Aku melirik ke samping dan melihat itu uang 50 SGD. Aku bertanya kepadanya, "Alin, itu uang beneran atau uang monopoli?"
"Itu uang beneran, Ko. Masih laku."
"Gak usahlah," kataku. "Itu 400 ribu rupiah lebih."
"Ndakpapa, tolong simpan saja, buat kenang-kenangan dari Alin."
Aku jadi ingat waktu pertama kali ditugaskan perusahaan ke luar negeri. Aku tanya kepada 2 puteriku mau oleh-oleh apa. Yang bungsu dan masih SMP menyerahkan secarik kertas berisi daftar asesori: kalung, gelang, cincin, bando, topi. "Jangan lupa ya," katanya.
Lalu aku minta catatan dari si sulung yang sudah SMA. "Gak perlu catatan," katanya. "Setiap Papa buka dompet pasti ingat. Aku minta contoh uang, setiap pecahan satu lembar."
Pintarnya anak ini. Ini nilainya lebih dari yang diminta adiknya. Waktu pulang aku memberikan lembaran mata uang itu: 1, 2, 5, 10, 20, 50, 100 dolar. Tetapi sekarang aku melihat nilai 7 lembar pecahan USD itu kalah dengan 50 SGD.
Tahun pertama di Singapore gajinya habis untuk melunasi hutangnya kepada agen. Tiga tahun kemudian untuk melunasi hutang-hutang dagang suaminya di Losari. "Sekarang semua hutangnya sudah lunas," cerita abangnya waktu aku di rumah duka Losari. Gajinya yang 700 SGD dia hemat. Semua dikirim ke desanya, sebagian saja dipakai sendiri untuk mengambil kursus-kursus di sana. Di lembar itu aku melihat keuletannya sekaligus kesetiaannya terhadap suami yang bangkrut dan kasihnya kepada kedua anak-anaknya. Sayang, ketika semua hutangnya lunas dibayar dengan cucuran keringatnya, suaminya mendadak meninggal.

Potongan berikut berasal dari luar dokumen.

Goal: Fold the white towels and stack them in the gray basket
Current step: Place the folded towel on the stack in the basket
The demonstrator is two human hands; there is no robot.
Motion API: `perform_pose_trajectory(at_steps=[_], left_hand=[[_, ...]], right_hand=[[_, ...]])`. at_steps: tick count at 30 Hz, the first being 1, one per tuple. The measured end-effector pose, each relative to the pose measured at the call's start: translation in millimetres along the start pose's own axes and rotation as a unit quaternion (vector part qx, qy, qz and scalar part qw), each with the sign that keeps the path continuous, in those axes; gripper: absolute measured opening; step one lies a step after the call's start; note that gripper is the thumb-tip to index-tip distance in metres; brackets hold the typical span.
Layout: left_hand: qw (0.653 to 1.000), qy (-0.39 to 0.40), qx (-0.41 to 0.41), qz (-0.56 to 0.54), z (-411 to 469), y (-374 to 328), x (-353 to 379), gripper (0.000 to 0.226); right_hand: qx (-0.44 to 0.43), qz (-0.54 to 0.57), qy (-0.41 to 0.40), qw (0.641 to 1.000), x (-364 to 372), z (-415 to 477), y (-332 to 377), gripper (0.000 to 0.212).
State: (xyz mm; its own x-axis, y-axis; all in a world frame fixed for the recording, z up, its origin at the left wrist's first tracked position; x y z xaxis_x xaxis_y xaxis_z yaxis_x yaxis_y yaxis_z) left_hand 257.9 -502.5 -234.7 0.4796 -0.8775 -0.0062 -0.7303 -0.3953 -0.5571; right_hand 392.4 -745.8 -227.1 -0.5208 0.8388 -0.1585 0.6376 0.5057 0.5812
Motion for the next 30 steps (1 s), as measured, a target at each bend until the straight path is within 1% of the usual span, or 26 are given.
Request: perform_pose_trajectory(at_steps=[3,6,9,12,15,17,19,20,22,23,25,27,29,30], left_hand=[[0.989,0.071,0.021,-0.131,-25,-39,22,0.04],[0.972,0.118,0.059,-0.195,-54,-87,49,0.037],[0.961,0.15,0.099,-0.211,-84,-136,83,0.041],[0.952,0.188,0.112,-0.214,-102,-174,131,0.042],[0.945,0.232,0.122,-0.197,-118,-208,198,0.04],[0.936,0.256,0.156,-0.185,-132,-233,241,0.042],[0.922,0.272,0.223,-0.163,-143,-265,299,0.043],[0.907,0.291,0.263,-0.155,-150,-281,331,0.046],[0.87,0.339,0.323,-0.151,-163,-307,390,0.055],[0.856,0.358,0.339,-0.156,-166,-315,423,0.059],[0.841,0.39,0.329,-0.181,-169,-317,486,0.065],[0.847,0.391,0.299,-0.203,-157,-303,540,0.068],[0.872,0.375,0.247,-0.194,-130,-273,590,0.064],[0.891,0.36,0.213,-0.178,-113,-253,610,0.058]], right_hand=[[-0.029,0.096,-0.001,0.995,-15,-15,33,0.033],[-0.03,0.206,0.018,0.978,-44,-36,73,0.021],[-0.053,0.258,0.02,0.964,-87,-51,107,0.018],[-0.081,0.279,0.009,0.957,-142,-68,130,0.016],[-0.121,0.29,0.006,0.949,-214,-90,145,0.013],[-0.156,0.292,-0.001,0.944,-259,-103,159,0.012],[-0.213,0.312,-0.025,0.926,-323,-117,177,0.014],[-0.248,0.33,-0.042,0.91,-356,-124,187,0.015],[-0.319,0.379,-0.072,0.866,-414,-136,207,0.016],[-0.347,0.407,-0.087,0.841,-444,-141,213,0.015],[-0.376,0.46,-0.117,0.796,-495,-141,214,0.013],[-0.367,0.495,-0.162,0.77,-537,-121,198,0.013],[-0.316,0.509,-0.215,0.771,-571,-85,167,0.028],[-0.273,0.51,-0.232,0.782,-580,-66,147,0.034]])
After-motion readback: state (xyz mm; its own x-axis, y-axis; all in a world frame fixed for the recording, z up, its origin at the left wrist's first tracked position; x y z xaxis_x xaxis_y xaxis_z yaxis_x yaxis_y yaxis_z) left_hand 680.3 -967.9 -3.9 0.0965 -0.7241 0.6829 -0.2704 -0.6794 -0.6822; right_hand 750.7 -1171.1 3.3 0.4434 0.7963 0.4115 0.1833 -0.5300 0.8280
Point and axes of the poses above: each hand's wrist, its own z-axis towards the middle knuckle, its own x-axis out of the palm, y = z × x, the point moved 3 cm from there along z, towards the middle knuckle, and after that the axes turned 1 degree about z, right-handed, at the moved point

Semua hutangnya? Ternyata tidak. Sesampai di rumah baru dia bercerita bahwa dia mengunjungi aku karena mau melunasi hutang suaminya yang adalah adik istriku. Aku sudah tak ingat lagi kapan dan berapa hutangnya. Tetapi ini tidak kukatakan, hanya -
"Alin, bayarkanlah hutangmu kepada 2 keponakanku ini," kataku sambil menunjuk 2 puteranya.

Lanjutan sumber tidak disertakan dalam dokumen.